Première ascension du sommet nord-ouest du Saraghrar (7 300 m)
©Archil Badriashvili/American Alpine Journal
Saraghrar, sommet nord-ouest, première ascension par la face nord-ouest, 2 300 m, ED2 6B
(cotation russe), 6b M5+ A3+ 80-90°, du 3 au 10 septembre 2021. Descente dans la voie
avec un bivouac supplémentaire.
Le Saraghrar se situe dans le très peu fréquenté massif de l’Hindou Kouch pakistanais, juste au sud de la frontière afghane. Il est constitué de plusieurs sommets, mais peu de grimpeurs les ont atteints. Le sommet nord-ouest du Saraghrar (7 300 m) n'avait jamais été gravi, malgré des tentatives poussées sur le contrefort sud-ouest par trois fortes expéditions espagnoles dans les années 1970 et au début des années 1980. La dernière de ces expéditions avait atteint environ 7 150 m sur l'arête nord-ouest, un point nommé Saraghrar, sommet nord-ouest II. Les Géorgiens Archil Badriashvili, Baqar Gelashvili et Giorgi Tepnadze ont choisi la face nord-ouest, qui n'avait pas encore été tentée et dont la partie supérieure est constituée d’une raide paroi rocheuse rejoignant l'arête nord-ouest. Ils ont également choisi le mois de septembre, plus tard dans l'année qu’habituellement, afin de réduire la chaleur diurne et ainsi le risque de chutes de pierres.

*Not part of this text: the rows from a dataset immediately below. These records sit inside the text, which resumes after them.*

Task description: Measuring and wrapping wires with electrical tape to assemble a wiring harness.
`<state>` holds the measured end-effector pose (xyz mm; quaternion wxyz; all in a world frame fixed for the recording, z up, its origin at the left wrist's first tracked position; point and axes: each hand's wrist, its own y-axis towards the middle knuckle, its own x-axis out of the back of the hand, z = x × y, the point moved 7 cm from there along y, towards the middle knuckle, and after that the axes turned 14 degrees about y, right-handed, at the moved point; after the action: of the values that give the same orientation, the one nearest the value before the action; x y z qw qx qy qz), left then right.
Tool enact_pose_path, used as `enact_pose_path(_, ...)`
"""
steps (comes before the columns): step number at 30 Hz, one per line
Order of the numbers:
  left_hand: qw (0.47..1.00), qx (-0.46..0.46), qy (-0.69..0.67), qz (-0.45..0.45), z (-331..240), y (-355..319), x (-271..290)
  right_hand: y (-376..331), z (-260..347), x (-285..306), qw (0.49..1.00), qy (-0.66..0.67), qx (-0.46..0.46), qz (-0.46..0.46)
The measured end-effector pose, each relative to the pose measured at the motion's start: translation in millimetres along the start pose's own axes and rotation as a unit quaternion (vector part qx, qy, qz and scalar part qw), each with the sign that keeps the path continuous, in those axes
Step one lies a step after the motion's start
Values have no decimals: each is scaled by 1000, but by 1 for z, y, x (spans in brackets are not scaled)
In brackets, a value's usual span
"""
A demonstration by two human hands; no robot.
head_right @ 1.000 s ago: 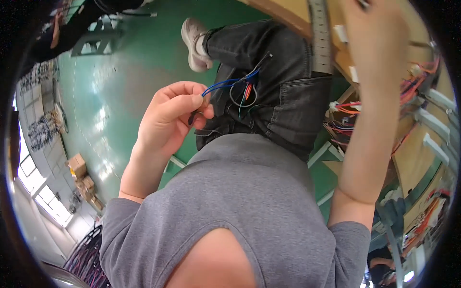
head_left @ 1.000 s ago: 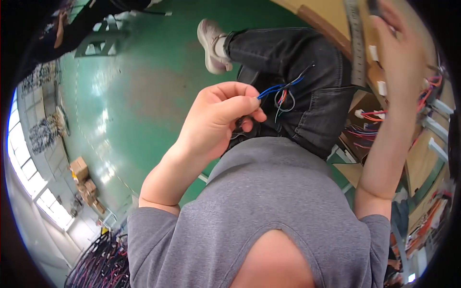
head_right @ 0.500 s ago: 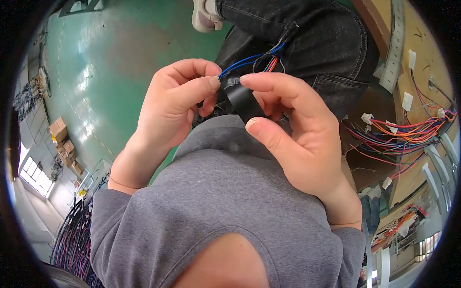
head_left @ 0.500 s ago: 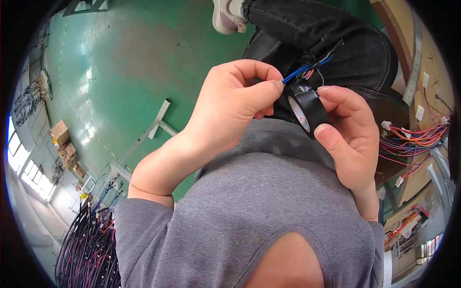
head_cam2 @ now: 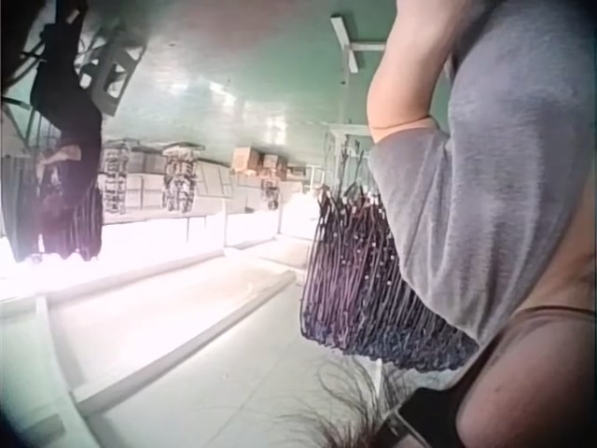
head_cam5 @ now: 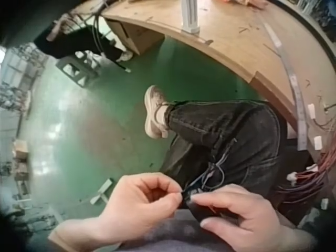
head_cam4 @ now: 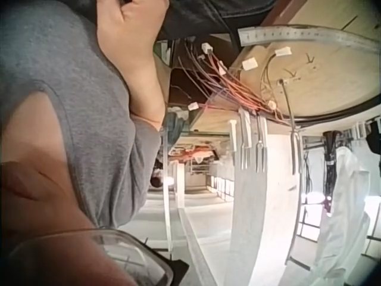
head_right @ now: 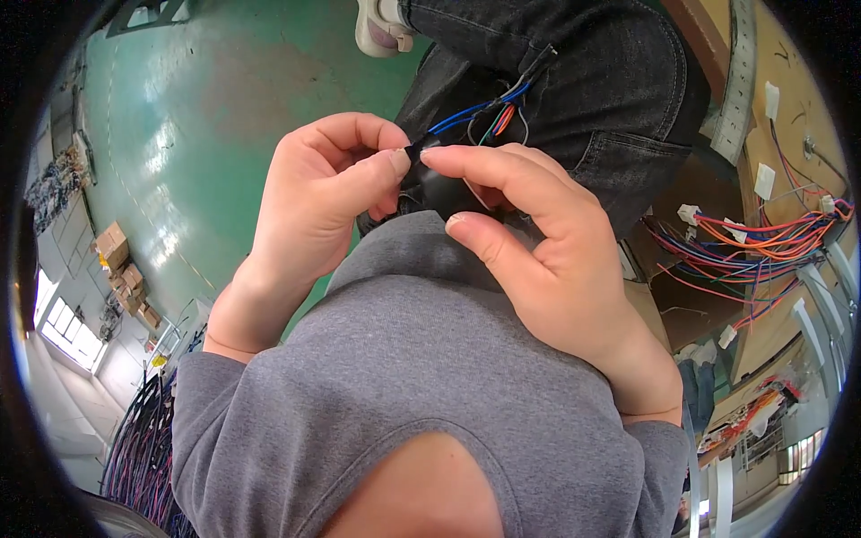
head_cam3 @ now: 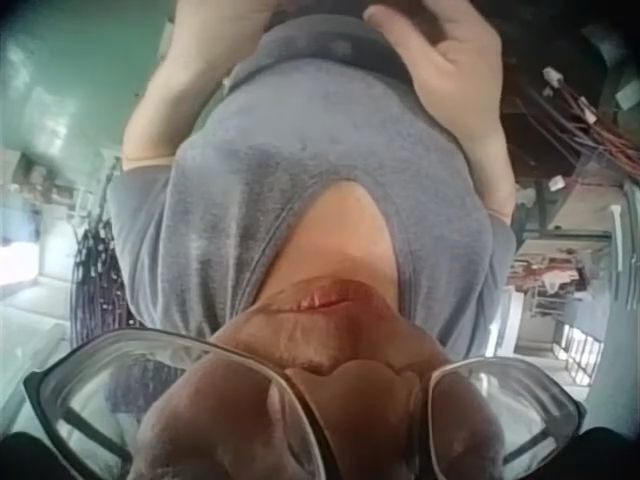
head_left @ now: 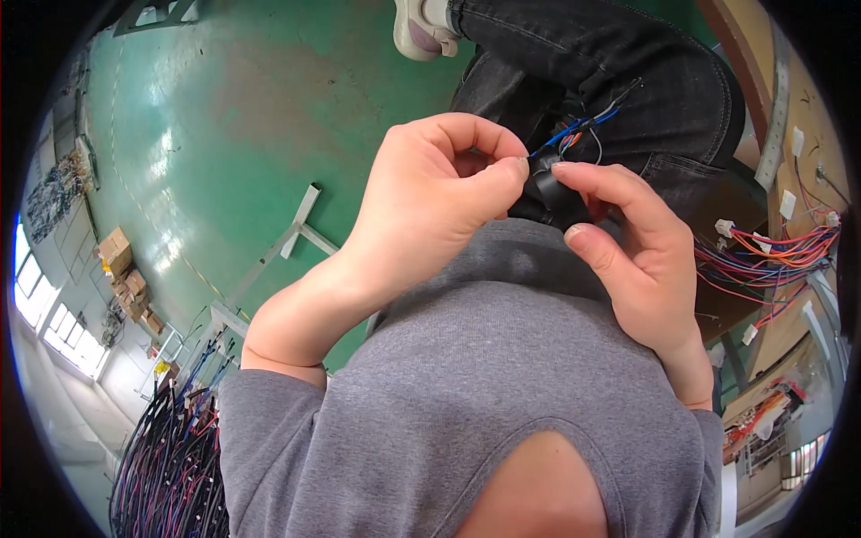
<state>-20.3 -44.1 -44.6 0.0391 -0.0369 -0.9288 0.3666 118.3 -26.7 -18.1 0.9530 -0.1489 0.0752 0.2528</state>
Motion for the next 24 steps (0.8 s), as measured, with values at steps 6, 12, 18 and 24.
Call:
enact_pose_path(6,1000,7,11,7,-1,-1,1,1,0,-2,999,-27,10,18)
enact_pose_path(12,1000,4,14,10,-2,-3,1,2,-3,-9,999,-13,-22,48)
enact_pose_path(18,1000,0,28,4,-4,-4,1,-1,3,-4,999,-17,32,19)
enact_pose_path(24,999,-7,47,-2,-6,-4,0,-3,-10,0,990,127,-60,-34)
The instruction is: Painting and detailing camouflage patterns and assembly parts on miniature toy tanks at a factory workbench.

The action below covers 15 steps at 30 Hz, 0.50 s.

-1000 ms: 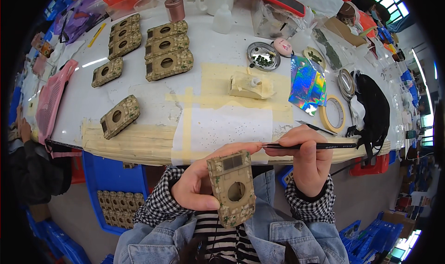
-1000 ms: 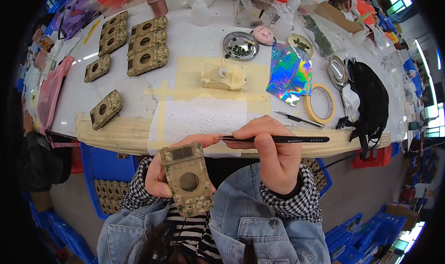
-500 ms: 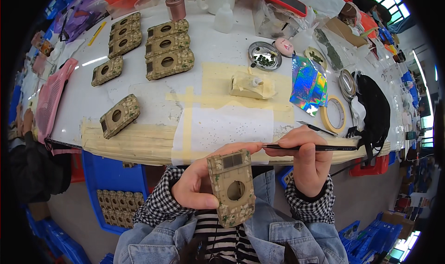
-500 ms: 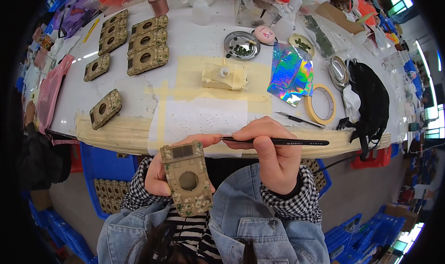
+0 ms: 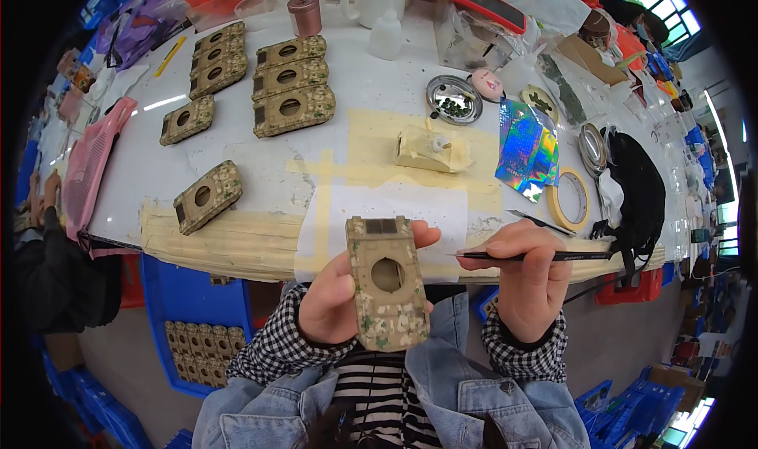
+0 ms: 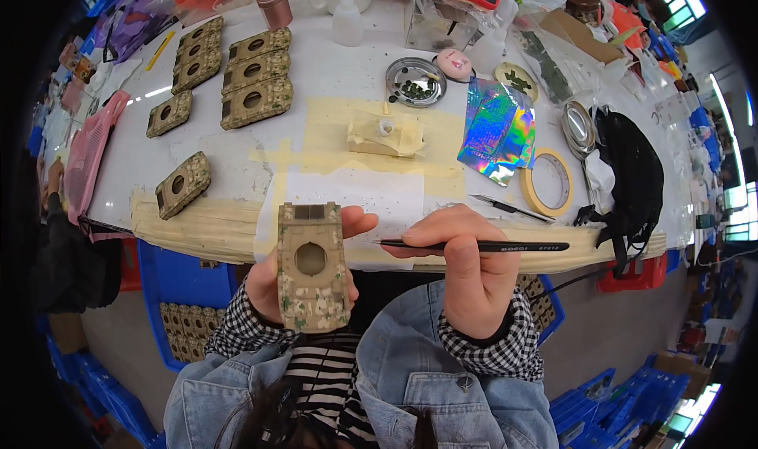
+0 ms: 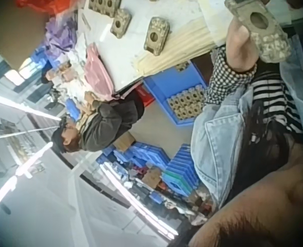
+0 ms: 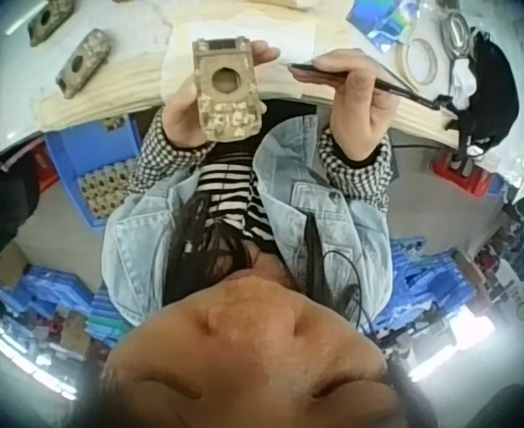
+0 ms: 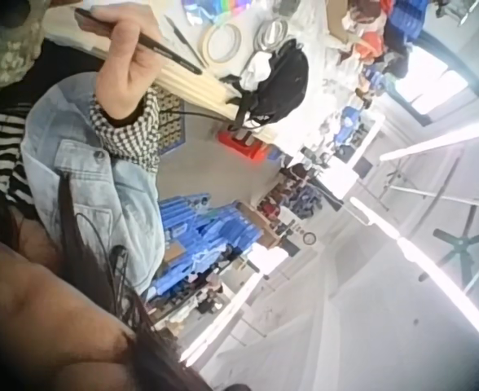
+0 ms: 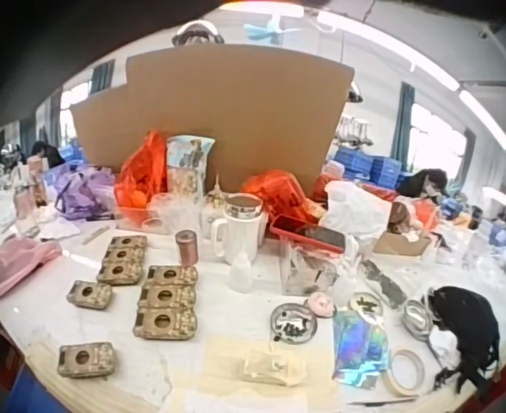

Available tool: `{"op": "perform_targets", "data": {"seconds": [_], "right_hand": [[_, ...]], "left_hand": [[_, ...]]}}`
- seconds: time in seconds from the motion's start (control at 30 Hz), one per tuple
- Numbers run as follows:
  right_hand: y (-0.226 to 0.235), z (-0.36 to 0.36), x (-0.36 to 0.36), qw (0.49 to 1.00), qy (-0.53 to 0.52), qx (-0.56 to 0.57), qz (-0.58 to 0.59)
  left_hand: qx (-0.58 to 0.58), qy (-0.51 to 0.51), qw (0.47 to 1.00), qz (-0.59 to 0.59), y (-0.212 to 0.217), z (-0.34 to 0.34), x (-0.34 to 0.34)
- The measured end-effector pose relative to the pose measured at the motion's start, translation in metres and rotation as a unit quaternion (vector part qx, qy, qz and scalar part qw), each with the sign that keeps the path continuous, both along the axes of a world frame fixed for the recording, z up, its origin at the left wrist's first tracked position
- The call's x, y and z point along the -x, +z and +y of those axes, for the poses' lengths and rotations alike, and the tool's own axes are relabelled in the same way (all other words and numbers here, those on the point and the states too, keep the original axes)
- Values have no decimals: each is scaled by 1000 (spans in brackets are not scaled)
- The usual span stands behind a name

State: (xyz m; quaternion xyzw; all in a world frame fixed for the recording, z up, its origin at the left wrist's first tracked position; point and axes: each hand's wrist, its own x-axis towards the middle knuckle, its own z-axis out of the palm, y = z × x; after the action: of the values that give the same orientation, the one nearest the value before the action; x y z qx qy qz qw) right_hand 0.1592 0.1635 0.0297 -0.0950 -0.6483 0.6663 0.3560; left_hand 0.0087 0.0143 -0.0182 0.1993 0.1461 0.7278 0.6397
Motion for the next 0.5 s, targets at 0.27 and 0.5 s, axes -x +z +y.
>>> {"op": "perform_targets", "data": {"seconds": [0.27, 0.5], "right_hand": [[12, -10, 15, 978, 53, -199, 19], [11, -16, 19, 983, 47, -179, -10]], "left_hand": [[63, 61, 994, -73, 9, 3, -7], [29, 50, 989, -133, 3, 2, -9]]}}
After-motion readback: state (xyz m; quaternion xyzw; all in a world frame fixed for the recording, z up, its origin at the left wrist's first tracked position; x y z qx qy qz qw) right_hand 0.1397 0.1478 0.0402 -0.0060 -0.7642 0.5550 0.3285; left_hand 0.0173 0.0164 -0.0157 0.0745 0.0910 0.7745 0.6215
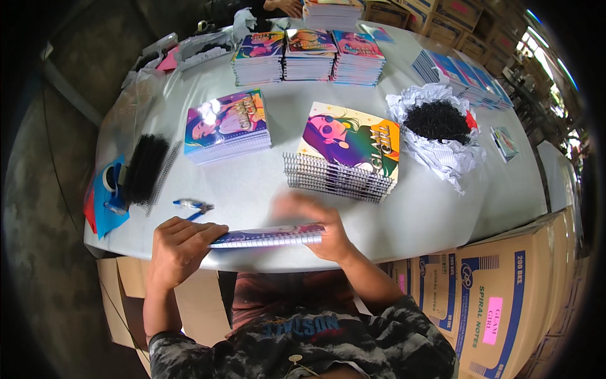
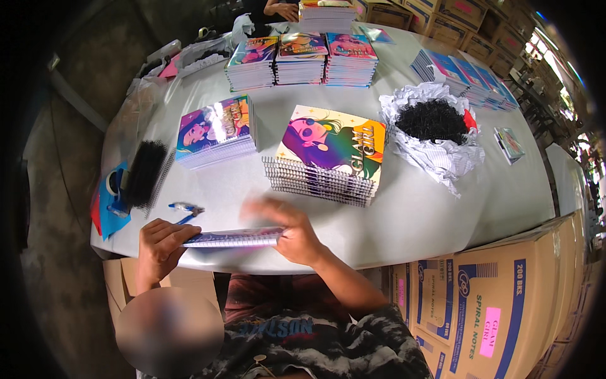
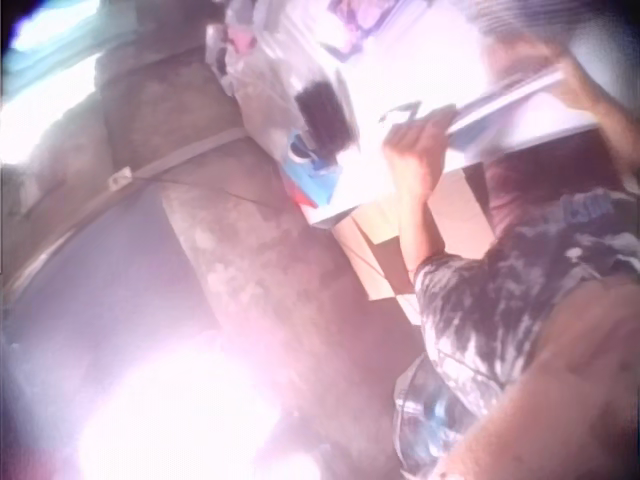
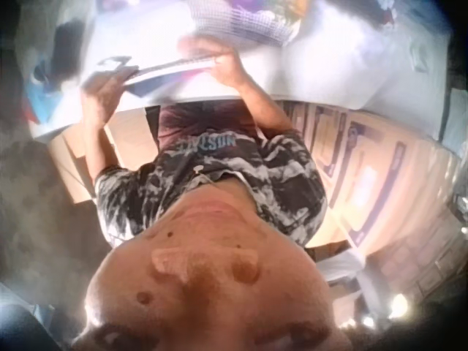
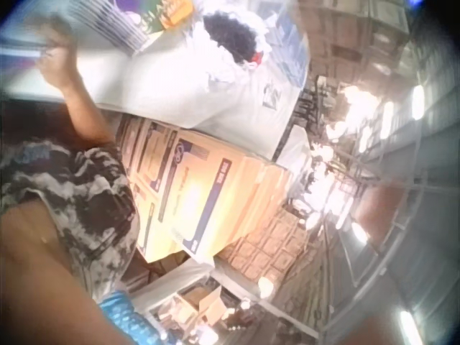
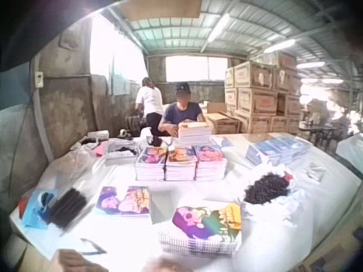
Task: The person assembles spiral-bound notebooks by inserting metal coils into pre-punched holes and bending the ends to secure them. They handle notebooks and coils one at a time, stacking finished units on the table and placing some into a cardboard box.
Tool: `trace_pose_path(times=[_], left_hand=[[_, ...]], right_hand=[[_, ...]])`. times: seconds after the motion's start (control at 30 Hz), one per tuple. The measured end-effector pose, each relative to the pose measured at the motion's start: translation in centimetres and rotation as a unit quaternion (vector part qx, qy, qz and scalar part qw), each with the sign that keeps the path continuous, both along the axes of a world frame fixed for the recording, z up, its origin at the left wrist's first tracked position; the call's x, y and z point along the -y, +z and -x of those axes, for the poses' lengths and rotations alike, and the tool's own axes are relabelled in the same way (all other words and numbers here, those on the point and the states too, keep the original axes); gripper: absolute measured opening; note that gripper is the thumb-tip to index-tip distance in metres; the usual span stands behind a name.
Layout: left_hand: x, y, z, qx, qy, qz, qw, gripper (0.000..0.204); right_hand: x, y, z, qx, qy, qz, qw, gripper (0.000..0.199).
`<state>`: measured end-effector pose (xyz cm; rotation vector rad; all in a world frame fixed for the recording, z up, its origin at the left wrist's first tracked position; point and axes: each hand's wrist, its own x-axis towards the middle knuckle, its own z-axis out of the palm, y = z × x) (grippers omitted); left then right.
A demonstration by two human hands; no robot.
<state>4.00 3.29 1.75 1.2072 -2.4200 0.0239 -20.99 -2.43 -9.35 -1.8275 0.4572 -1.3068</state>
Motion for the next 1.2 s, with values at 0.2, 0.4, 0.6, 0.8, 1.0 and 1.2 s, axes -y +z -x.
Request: trace_pose_path(times=[0.2,0.4,0.6,0.8,1.0,1.2], left_hand=[[1.2,-8.8,-0.5,-0.533,0.07,-0.237,0.809,0.047],[3.0,-19.1,1.0,-0.442,0.18,-0.295,0.828,0.029],[12.1,-16.4,-15.6,0.057,0.495,0.11,0.86,0.033],[12.7,-17.9,-17.4,0.006,0.474,-0.032,0.88,0.032],[10.7,-11.4,-18.6,-0.118,0.424,-0.011,0.898,0.027],[7.4,-8.9,-10.5,-0.335,0.15,-0.182,0.912,0.026]], right_hand=[[-0.4,-1.2,1.1,0.142,0.016,-0.19,0.971,0.014],[0.0,-4.7,1.1,0.053,-0.028,-0.218,0.974,0.015],[0.3,-6.6,1.5,0.018,-0.017,-0.193,0.981,0.03],[0.0,-6.2,1.3,0.052,-0.033,-0.169,0.984,0.028],[-0.2,-5.9,1.0,0.033,-0.068,-0.187,0.98,0.023],[0.2,-4.4,0.6,0.029,-0.095,-0.139,0.985,0.027]])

À partir d'un camp de base situé à environ 4 200 m dans le Rosh Gol, et avec une pré-acclimatation réduite, les trois hommes se sont « échauffés » en effectuant la première ascension de la face sud et de l'arête est (1 800 m, TD, 60° en glace, 75° en neige) du Languta-e-Barfi (6 833 m), avec un bivouac à 6 400 m. C'était la quatrième ascension de ce sommet, surnommé par les locaux « La fiancée de l’Hindou Kouch », mais la première depuis le Pakistan.
Neuf jours plus tard, le 3 septembre, les Géorgiens entament l'ascension de la face nord-ouest du Saraghrar à environ 5 000 m. Décordés, ils remontent d’abord l'énorme couloir de neige et de glace qui caractérise sa moitié inférieure, pour atteindre un premier bivouac à 6 200 m. Au-dessus, une raide paroi granitique constitue le passage-clé de l'itinéraire. Surmontant d’importantes difficultés en escalade mixte, libre et artificielle, ils bivouaquent à 6 400 m, 6 600 m, 6 750 m, 6 850 m et à environ 7 000 m au sommet de la face. Les jours 5 et 6 sont consacrés au difficile et vertical Headwall de 250 m, dont une seule longueur leur demande sept heures d’effort.
À la sortie de la paroi s'étend une longue et complexe arête cornichée de 300 m de dénivelé. Les trois Géorgiens posent leur dernier bivouac près du point le plus haut atteint par les Espagnols, et le huitième jour, ils atteignent enfin le sommet. Le même jour, ils redescendent jusqu'à leur bivouac au-dessus du Headwall. Le lendemain matin, ils entament la descente de la face nord-ouest par 35 rappels, continuant toute la nuit jusqu'à son pied.
Le jury a estimé que le choix d'un haut sommet vierge dans une région peu connue, avec une approche by fair means, une face jamais tentée auparavant, une petite équipe, une longue ascension de neuf jours dans un pur style alpin avec des difficultés techniques importantes au-dessus de 6 200 m, un passage-clé entre 6 750 m et 7 000 m et un haut niveau d'engagement, illustraient bien la Charte des Piolets d'Or.